Is The Legal Drinking Age Too High?
By Mindy Gallagher
Okay, enough. Let’s wake up, get our heads out of the sand, put on our big people pants, and have an honest discussion about alcohol.
I will probably get push back for what I am about to say, so before I do, let me explain two things. 1) I am not talking about high school students, and 2) I lost a brother to addiction. So, in other words, I am not a fan of alcohol, drugs, or any addictive substance.
But I do believe it is time to lower the legal drinking age to 19. If you spend any time on a college campus, you know the current legal drinking age of 21 is a joke and, in my opinion, may be doing more harm than good.
Walk through any parking lot before a college football game — as my husband and I recently did — and you’ll see parents, students, BBQs, corn hole, and ALCOHOL. No one is asking any student for ID, even though the majority of students are under age 21.
And then there’s my college-aged kid who can’t legally drink when he comes home for break yet he asks if someone can drive him to a friend’s house in case they have a few beers.

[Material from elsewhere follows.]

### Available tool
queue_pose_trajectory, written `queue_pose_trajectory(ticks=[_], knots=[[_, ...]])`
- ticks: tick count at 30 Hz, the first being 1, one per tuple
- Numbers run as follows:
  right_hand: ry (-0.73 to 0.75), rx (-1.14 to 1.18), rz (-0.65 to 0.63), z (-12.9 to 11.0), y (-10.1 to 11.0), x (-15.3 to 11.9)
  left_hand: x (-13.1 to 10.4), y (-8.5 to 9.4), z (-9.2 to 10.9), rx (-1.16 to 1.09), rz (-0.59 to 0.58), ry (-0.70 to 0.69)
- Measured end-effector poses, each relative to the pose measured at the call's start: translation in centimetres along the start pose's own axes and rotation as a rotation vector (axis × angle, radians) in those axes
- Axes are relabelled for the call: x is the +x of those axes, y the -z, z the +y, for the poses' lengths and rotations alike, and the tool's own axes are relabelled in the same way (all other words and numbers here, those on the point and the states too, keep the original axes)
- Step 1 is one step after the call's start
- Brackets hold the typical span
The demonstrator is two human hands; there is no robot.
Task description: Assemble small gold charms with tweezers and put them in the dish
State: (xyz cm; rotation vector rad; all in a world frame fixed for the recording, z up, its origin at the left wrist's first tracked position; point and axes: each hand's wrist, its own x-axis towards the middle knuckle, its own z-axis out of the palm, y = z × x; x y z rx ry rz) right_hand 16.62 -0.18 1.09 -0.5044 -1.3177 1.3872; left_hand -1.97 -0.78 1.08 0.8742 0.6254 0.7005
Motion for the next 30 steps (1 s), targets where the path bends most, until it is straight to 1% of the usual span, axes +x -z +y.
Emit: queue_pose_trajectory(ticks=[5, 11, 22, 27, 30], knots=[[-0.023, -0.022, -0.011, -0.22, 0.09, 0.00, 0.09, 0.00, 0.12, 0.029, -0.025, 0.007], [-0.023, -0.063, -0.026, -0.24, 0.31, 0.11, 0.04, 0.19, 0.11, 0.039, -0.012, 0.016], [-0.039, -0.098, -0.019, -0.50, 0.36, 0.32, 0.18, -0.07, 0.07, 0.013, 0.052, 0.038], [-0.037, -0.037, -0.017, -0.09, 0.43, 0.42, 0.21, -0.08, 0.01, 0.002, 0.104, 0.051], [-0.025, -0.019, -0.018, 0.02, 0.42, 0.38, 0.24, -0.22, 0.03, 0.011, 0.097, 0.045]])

We know he drinks alcohol at school, so doesn’t it seem silly, even hypocritical, to have a separate rule at home?
Here’s the thing: college students are drinking. And they are drinking a lot. Often to excess and sometimes deadly amounts.
When I went to college, the legal drinking age was 18. The upside of this was two-fold:
When we had a dorm party, there was always an RA on duty who was responsible for supervising us. If someone had too much to drink, the RA could step in to help. And we had no fear asking for help because no one would get in trouble for possession of alcohol. It was legal.

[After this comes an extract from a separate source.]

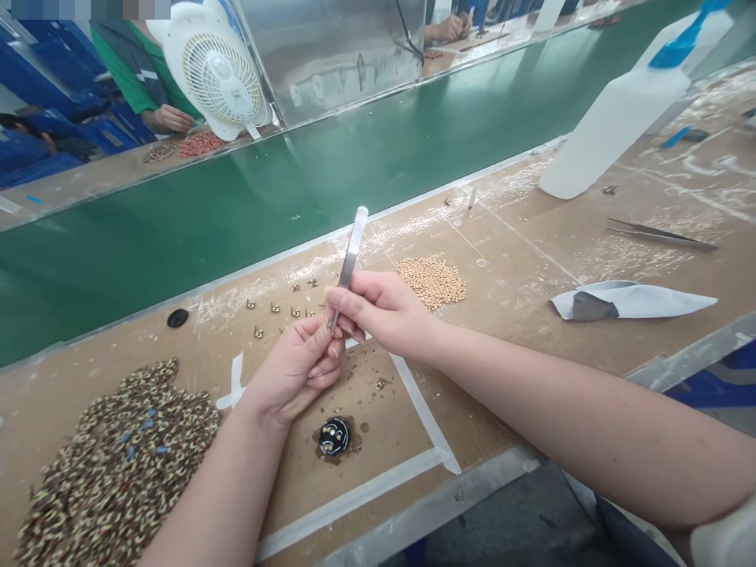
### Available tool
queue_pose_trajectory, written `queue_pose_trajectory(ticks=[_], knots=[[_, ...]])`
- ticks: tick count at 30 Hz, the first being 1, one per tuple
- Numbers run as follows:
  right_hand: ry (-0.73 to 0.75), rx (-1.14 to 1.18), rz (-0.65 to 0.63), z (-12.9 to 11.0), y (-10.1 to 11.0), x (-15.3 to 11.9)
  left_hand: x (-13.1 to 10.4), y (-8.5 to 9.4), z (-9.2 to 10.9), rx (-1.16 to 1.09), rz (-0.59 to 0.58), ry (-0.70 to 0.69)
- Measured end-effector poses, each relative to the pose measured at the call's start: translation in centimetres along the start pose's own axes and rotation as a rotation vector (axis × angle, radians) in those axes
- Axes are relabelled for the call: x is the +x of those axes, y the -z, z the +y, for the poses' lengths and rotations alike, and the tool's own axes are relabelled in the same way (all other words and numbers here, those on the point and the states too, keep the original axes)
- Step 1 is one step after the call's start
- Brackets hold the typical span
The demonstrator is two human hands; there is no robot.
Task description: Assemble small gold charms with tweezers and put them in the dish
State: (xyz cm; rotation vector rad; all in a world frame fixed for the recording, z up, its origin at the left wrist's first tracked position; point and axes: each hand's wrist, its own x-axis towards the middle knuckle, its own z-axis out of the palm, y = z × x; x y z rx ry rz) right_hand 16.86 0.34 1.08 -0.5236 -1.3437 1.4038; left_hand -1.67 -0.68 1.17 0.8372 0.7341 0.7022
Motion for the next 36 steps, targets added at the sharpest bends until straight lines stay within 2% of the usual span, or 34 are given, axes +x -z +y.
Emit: queue_pose_trajectory(ticks=[5, 7, 9, 12, 14, 17, 20, 22, 24, 26, 30, 33, 36], knots=[[-0.015, 0.041, 0.079, -0.1, 0.1, 0.0, 0.0, 0.2, 0.3, 0.078, 0.004, -0.049], [-0.014, 0.054, 0.146, -0.1, 0.2, 0.1, -0.1, 0.3, 0.7, 0.227, 0.041, -0.100], [0.006, 0.055, 0.216, -0.1, 0.4, 0.1, -0.2, 0.2, 0.9, 0.504, 0.043, -0.183], [0.038, 0.050, 0.280, 0.0, 0.6, 0.2, -0.3, 0.0, 1.0, 0.929, -0.100, -0.273], [0.039, 0.030, 0.295, 0.0, 0.6, 0.3, -0.3, -0.2, 0.7, 1.104, -0.208, -0.299], [0.027, -0.007, 0.297, 0.0, 0.4, 0.2, -0.2, -0.2, 0.2, 1.262, -0.264, -0.369], [0.029, -0.032, 0.278, -0.3, 0.0, -0.2, -0.2, 0.0, -0.1, 1.313, -0.278, -0.443], [0.038, -0.057, 0.244, -0.4, -0.5, -0.6, -0.2, 0.1, -0.4, 1.328, -0.283, -0.466], [0.039, -0.081, 0.161, -0.5, -1.0, -1.3, -0.2, 0.2, -0.6, 1.304, -0.236, -0.461], [0.034, -0.102, 0.018, -0.6, -1.4, -2.0, -0.3, 0.3, -0.9, 1.197, -0.166, -0.433], [0.077, -0.144, -0.297, -0.6, -2.3, -3.0, -0.2, 0.4, -0.8, 0.969, -0.112, -0.389], [0.129, -0.247, -0.414, -0.2, -2.8, -3.3, 0.4, 0.8, -0.5, 0.906, 0.060, -0.464], [0.067, -0.372, -0.462, 0.3, -3.1, -3.6, 1.2, 1.3, -0.7, 0.746, 0.197, -0.586]])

We could go to a bar where a bartender had the ability to cut you off.
In both cases there were sober adults around.
I wish the drinking age was effective. I would prefer my kids never touch alcohol or any other addictive, mind-altering substance. But as most parents of college-age students will tell you, that’s just not the reality on the vast majority of campuses. And, yes, I know alcohol damages the adolescent brain; I know experts say the longer kids wait to drink alcohol the less chance of addiction; and I know many fear that lowering the drinking age will result in more high schoolers drinking.
I still think we need to at least have a conversation about it.
Maybe if college students were able to drink legally it would take the “forbidden fruit” concept away. Maybe there would be no need to binge or “pre-game” (when teenagers drink in private before going out in public). Maybe our teenagers could learn to drink in moderation — and responsibly — instead of all of us just looking the other way and hoping that tragedy does not strike.
And maybe if we treated them like responsible young adults, they would act like responsible adults. Maybe it would save a few lives. Maybe. In my opinion anyway.
Mindy Gallagher is social media manager for Your Teen Magazine.